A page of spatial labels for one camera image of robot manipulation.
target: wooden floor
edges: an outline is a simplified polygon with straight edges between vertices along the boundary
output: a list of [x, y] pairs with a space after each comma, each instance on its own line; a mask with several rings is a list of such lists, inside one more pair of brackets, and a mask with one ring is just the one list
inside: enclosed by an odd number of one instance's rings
^^^^^^^^
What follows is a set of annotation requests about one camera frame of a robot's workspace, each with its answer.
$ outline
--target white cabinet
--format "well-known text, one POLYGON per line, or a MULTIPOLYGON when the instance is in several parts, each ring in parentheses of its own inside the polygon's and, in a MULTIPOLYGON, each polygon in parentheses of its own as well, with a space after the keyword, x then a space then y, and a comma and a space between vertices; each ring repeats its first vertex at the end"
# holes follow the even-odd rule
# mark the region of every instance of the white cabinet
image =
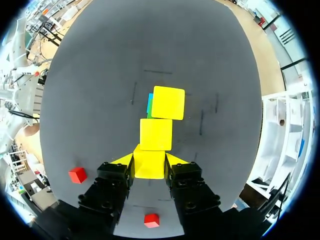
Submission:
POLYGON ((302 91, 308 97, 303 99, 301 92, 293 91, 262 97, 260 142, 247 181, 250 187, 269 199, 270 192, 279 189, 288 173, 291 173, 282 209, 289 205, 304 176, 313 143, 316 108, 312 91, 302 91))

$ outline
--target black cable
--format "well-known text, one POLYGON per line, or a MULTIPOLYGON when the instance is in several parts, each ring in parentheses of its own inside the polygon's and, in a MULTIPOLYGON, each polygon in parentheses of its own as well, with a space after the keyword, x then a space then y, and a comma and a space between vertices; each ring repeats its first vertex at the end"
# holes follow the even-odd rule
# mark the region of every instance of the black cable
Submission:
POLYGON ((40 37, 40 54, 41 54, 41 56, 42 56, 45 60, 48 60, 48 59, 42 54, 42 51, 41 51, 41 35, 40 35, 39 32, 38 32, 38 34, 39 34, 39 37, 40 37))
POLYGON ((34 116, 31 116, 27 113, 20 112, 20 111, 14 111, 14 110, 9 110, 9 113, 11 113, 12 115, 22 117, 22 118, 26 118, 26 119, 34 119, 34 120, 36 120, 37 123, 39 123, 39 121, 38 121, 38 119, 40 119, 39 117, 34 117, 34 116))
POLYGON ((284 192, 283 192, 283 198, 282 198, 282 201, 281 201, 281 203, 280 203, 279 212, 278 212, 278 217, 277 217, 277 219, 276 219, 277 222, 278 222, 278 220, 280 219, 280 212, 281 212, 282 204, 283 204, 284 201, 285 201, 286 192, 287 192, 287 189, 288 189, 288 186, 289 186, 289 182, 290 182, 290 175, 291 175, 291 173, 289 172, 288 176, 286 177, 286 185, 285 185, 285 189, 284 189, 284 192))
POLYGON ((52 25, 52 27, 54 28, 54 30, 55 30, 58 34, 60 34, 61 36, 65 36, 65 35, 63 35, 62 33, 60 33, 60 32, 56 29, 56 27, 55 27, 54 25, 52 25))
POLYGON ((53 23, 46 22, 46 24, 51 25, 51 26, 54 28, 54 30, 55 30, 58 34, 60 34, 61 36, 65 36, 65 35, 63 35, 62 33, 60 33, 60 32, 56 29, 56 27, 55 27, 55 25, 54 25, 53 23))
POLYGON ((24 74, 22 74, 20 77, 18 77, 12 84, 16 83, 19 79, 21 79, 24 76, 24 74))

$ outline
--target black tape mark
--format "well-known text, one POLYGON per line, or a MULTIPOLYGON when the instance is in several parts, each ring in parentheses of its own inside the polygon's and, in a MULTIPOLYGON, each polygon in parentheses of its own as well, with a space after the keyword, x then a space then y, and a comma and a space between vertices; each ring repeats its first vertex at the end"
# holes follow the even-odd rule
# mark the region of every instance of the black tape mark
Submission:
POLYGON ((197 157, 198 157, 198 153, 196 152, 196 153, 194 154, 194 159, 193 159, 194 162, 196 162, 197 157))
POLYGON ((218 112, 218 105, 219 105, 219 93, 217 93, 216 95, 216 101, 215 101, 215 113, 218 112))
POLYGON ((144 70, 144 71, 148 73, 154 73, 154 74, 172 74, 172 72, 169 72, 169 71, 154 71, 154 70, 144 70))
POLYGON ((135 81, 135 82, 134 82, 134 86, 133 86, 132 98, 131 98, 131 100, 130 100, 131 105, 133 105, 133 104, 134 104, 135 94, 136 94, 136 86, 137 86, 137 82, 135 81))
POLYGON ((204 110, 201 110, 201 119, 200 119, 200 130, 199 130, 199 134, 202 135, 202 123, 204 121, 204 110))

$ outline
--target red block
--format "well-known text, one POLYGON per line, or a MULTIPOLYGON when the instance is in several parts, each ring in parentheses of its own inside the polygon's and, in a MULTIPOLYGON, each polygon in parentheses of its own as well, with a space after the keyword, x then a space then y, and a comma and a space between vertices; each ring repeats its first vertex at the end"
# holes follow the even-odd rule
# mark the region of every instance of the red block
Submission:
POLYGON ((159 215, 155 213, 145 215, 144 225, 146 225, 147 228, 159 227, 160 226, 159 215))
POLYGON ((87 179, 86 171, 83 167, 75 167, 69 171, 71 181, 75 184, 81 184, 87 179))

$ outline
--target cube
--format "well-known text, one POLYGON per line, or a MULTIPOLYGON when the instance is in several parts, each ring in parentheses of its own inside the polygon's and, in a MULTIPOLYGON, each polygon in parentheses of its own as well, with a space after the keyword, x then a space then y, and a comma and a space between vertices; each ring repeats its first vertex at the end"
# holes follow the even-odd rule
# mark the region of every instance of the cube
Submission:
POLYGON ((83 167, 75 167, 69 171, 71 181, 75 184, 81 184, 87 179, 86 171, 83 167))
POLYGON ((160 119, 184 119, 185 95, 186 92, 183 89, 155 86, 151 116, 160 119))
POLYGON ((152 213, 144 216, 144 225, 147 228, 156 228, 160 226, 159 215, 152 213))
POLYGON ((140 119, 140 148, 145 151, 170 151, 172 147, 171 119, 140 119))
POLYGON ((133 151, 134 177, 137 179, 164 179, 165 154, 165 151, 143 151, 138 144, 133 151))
^^^^^^^^
• The task:
Could you repeat exactly the lines in the listing above from the one with "--target black cable" down to the one with "# mark the region of every instance of the black cable"? Include both of those lines.

• Exercise response:
--target black cable
--format "well-known text, one POLYGON per line, or a MULTIPOLYGON when the instance is in several parts, each ring in parentheses of its own inside the polygon's and, in a MULTIPOLYGON, each polygon in parentheses of its own as well, with a space after the keyword, x then a space then y, and a comma and a space between vertices; each ring repeats its first vertex at the end"
# holes follow the even-odd rule
# mark the region of every instance of the black cable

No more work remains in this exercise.